Raggedy Ann became a symbol of anti-vaccine sentiment after her creator’s daughter died from a reaction to an unauthorized smallpox vaccination.

Before I leave, however, I must wait for my sister to be vaccinated. Looking around, I see a little girl getting vaccinated. She, too, accepts the first shot easily. Yet when the second shot is given, she too starts to sob in tears. I’ll never forget looking around, as a mere child, seeing so many children in tears like myself after being administered this painful shot, and wondering why adults in power had decided to force so many young children to be subject to such cruelty.

I did not know I was autistic at the time. But I knew that I was different. I lived in a world where adults in my life were routinely, in my eyes, cruel and intolerant to me. I felt as if that was the reality of childhood. I grew up assuming that adults naturally were there to hurt and torture children. Yet somehow, I had less tolerance for this torture that adults administered to children. I was a very angry child with autism. I grew up resentful of adults in my life, who seemed to me to enjoy torturing children any time they could, forcing children to do whatever they seemed against their will.

Years passed. I was forced to receive more shots by my parents, resenting each one more and more as I am subject to the pain of having a needle stuck in me.
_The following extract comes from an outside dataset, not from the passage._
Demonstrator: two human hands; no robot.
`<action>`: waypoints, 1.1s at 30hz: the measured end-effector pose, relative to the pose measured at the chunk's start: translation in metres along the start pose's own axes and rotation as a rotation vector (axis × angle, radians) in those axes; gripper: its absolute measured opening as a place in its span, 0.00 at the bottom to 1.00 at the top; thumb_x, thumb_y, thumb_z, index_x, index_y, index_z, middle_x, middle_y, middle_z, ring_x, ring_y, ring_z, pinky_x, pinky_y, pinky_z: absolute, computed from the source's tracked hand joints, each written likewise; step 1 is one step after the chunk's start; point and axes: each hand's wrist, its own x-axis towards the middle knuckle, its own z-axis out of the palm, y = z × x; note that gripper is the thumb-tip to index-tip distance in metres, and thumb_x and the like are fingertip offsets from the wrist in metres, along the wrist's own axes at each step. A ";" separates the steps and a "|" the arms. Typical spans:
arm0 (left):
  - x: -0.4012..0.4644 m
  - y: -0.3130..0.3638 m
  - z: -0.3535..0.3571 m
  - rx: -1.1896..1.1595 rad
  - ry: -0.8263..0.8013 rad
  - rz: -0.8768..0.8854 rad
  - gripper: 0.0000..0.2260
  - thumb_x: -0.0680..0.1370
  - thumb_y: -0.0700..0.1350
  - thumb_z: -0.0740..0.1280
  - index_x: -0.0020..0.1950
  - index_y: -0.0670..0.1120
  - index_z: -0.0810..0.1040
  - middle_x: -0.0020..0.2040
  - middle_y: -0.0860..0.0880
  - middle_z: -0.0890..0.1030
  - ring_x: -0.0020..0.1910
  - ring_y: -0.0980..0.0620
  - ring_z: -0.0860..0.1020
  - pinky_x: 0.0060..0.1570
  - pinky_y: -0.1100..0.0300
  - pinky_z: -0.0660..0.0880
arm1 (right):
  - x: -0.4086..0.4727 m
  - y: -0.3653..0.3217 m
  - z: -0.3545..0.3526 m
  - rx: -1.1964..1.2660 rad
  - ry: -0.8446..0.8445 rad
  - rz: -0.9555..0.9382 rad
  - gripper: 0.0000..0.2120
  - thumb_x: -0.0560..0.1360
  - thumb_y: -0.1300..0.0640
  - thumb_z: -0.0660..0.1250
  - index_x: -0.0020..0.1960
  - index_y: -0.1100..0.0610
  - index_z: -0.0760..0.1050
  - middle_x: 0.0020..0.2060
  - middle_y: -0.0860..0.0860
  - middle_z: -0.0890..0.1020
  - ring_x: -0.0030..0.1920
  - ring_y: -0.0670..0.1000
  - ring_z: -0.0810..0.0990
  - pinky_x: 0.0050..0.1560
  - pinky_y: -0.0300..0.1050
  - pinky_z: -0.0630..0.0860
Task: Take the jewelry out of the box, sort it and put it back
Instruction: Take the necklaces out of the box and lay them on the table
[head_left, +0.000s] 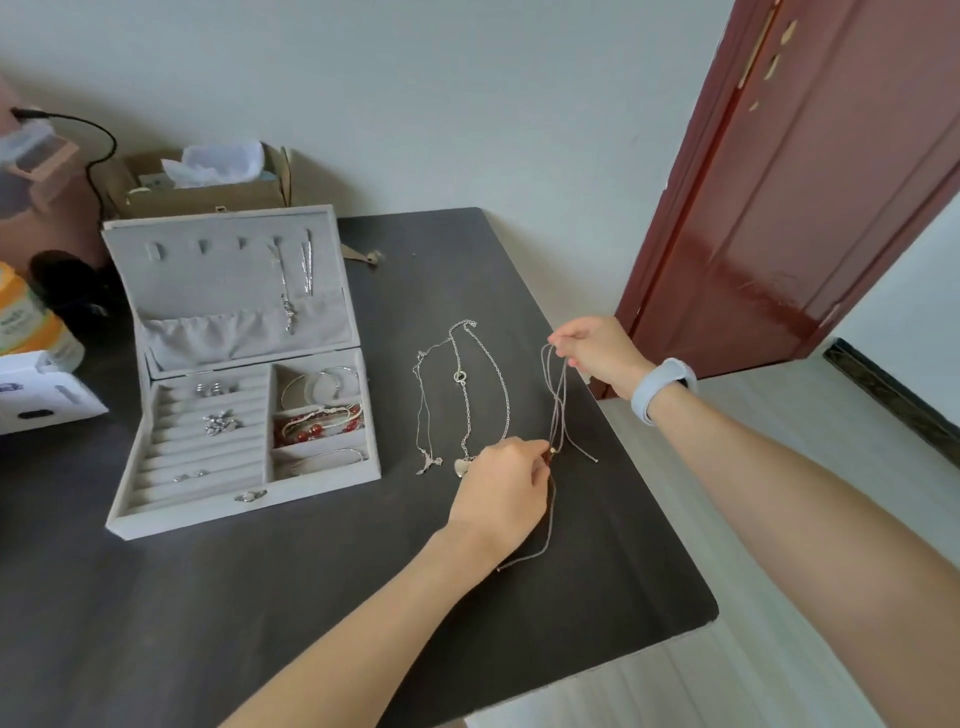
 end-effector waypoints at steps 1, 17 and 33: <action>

Eventually, I grew to accept that this is just one more thing that adults do in order to contribute to the suffering of children.

The angry child

One of my heroes growing up was the children’s author Roald Dahl. He wrote these amazing stories about these evil adult villains, whether they were witches, aunts, or school principals, and portrayed strong children who fought against the oppressive adults in their lives. I felt as if the adults in my life were like those tyrannical oppressors in his stories, and that Roald Dahl spoke for the anger of children like myself. I saw in him a kindred spirit—an adult who was willing to teach people about the cruelty adults inflict on children, and thanked him profusely for doing so.

I later realized that Dahl himself was an angry child, and that he, in fact, had written those stories to teach awareness about the anger that children feel towards adults. In fact, he felt what I had perceived in childhood—that children and adults existed in “endless warfare between each other”—and that the way children saw the world needed to be understood.

Accepting this reality of childhood, I do not complain when, in 1999 and 2000, at the age of eleven, I am required to get one more series of shots—the Hepatitis B shots, which was required at that age at the time in the state of Illinois (today, they require this shot at birth). I also was bullied and judged by my peers at the time and feared that if I did not get this shot I would be bullied by my peers for doing so. My parents had started to feel some instinctive skepticism about vaccinations, but still had not read anything about the possibility that autism could be caused or worsened by vaccine injury. That would all change a year later.

After finishing the fifth grade, I contract a severe chronic stomach illness, which results in a massive digestive and autoimmune collapse, which would subsequently result in an inability to digest food normally for nearly ten months. During the height of my illness, I am near the point of death, and enter starvation mode. My mother, struggling to find a remedy for her son, subscribes to an email-based autism awareness newsletter titled FEAT towards the end of the year 2000.

My parents first hear the idea that vaccines may be a cause of autism

It is through reading this newsletter that my parents learn about the anti-vaccine movement, the emerging theory that vaccine injuries can cause stomach issues found in autism, as well as the story of Dr. Andrew Wakefield—whose support for the idea that side effects from the triple-MMR vaccination could produce symptoms of autism, at that time, had sparked the growing controversy which would eventually lead to Dr. Wakefield losing his medical license, and being forced to relocate from the United Kingdom to the United States.

My parents initially started to read about the vaccine controversy out of desperation that she would find a remedy for her son, who was near death at the time. But in the process, she introduced herself, and me, to the vaccine controversy. And I’ll never forget the day when I am told by my parents about the vaccine injury theory. They tell me that my autism, and the rising number of kids with autism, could be the product of vaccine injury. I am shocked and horrified at the thought; yet, ironically, it makes sense to me.

A sense of anger rushes through my body as well. I still remember just how angry I felt having to receive those vaccinations as a child. And I remember forcing myself less than a year ago to receive two more vaccinations in the fifth grade out of fear that I would be bullied or judged by my peers for not being vaccinated. Now, I’m finding out that I was forced against my will to be poisoned, and that all of those children, without any say in the matter—were forced to have potential poisons injected into their bodies, even though so many of them begged in tears that they’d rather do anything than be vaccinated.

Wow, I thought. So all that time I was forced to be vaccinated as a child, people were forcing me to potentially be poisoned. That pain, and anguish wasn’t to protect me from disease, it was to possibly poison me. And I felt resentment that I had been forced to endure that pain and anguish for something potentially toxic to my body as a person with autism.

Eventually, my anger settled, and a biomedical intervention resulted in my recovery and survival from my digestive and autoimmune collapse, and I regained my ability to digest solid food in the spring of 2001. But as I matured, I would often look back at what I saw in vaccine clinics as a child. I remember watching young children and their anger that their parents made them receive these shots. The fear and frustration that these children felt, many of whom were terrified of shots and needles. The sobbing of these children during that one vaccination series where one was painless and the other hurt.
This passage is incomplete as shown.